Data excerpts
· · · ·
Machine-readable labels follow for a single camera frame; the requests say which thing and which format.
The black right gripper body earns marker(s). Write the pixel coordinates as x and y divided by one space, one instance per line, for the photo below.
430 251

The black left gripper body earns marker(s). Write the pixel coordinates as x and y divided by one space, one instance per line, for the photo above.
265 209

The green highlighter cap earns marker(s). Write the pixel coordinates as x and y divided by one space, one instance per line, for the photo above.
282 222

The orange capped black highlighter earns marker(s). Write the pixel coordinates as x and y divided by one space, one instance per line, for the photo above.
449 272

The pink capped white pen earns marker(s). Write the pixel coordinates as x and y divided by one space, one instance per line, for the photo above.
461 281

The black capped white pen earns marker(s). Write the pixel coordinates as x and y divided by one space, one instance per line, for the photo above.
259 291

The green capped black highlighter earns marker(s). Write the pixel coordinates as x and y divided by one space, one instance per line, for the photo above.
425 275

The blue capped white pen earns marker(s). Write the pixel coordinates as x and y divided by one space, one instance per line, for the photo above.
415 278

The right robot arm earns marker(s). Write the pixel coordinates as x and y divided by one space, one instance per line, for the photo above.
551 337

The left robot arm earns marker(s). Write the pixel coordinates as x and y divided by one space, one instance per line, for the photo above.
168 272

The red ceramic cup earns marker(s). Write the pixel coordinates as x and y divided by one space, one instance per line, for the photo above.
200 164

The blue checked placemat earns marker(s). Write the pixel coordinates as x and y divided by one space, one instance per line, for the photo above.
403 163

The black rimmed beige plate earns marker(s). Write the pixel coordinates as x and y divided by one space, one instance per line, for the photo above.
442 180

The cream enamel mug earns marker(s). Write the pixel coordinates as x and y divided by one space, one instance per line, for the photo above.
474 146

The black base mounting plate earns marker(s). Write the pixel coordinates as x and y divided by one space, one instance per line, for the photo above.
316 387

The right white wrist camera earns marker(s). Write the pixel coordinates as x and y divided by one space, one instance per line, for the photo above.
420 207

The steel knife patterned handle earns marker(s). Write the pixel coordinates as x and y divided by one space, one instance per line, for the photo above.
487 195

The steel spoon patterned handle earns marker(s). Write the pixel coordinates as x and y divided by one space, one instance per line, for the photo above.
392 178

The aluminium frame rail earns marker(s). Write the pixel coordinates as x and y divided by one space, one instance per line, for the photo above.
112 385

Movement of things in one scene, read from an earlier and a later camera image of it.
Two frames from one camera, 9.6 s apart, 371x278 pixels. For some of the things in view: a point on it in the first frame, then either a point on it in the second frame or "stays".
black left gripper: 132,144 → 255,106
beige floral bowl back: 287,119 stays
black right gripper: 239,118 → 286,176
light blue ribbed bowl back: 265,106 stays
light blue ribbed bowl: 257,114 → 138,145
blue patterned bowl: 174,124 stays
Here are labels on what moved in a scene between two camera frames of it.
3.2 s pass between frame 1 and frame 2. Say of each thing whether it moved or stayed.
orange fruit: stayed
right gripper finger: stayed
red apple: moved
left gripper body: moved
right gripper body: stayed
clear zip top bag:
· · · ·
Exercise brief:
All of the records are to be reproduced exactly as they were given.

Written solution:
Machine-readable labels follow for a single camera frame; the requests say which thing and which format.
The black right gripper body earns marker(s). Write the pixel coordinates as x and y divided by one space, one instance per line, for the photo below.
430 251

The black left gripper body earns marker(s). Write the pixel coordinates as x and y divided by one space, one instance per line, for the photo above.
265 209

The green highlighter cap earns marker(s). Write the pixel coordinates as x and y divided by one space, one instance per line, for the photo above.
282 222

The orange capped black highlighter earns marker(s). Write the pixel coordinates as x and y divided by one space, one instance per line, for the photo above.
449 272

The pink capped white pen earns marker(s). Write the pixel coordinates as x and y divided by one space, one instance per line, for the photo above.
461 281

The black capped white pen earns marker(s). Write the pixel coordinates as x and y divided by one space, one instance per line, for the photo above.
259 291

The green capped black highlighter earns marker(s). Write the pixel coordinates as x and y divided by one space, one instance per line, for the photo above.
425 275

The blue capped white pen earns marker(s). Write the pixel coordinates as x and y divided by one space, one instance per line, for the photo above.
415 278

The right robot arm earns marker(s). Write the pixel coordinates as x and y divided by one space, one instance per line, for the photo above.
551 337

The left robot arm earns marker(s). Write the pixel coordinates as x and y divided by one space, one instance per line, for the photo above.
168 272

The red ceramic cup earns marker(s). Write the pixel coordinates as x and y divided by one space, one instance per line, for the photo above.
200 164

The blue checked placemat earns marker(s). Write the pixel coordinates as x and y divided by one space, one instance per line, for the photo above.
403 163

The black rimmed beige plate earns marker(s). Write the pixel coordinates as x and y divided by one space, one instance per line, for the photo above.
442 180

The cream enamel mug earns marker(s). Write the pixel coordinates as x and y divided by one space, one instance per line, for the photo above.
474 146

The black base mounting plate earns marker(s). Write the pixel coordinates as x and y divided by one space, one instance per line, for the photo above.
316 387

The right white wrist camera earns marker(s). Write the pixel coordinates as x and y divided by one space, one instance per line, for the photo above.
420 207

The steel knife patterned handle earns marker(s). Write the pixel coordinates as x and y divided by one space, one instance per line, for the photo above.
487 195

The steel spoon patterned handle earns marker(s). Write the pixel coordinates as x and y divided by one space, one instance per line, for the photo above.
392 178

The aluminium frame rail earns marker(s). Write the pixel coordinates as x and y divided by one space, one instance per line, for the photo above.
112 385

Movement of things in one scene, read from an earlier and a later camera image of it.
Two frames from one camera, 9.6 s apart, 371x278 pixels. For some of the things in view: a point on it in the first frame, then either a point on it in the second frame or "stays".
black left gripper: 132,144 → 255,106
beige floral bowl back: 287,119 stays
black right gripper: 239,118 → 286,176
light blue ribbed bowl back: 265,106 stays
light blue ribbed bowl: 257,114 → 138,145
blue patterned bowl: 174,124 stays
Here are labels on what moved in a scene between two camera frames of it.
3.2 s pass between frame 1 and frame 2. Say of each thing whether it moved or stayed.
orange fruit: stayed
right gripper finger: stayed
red apple: moved
left gripper body: moved
right gripper body: stayed
clear zip top bag:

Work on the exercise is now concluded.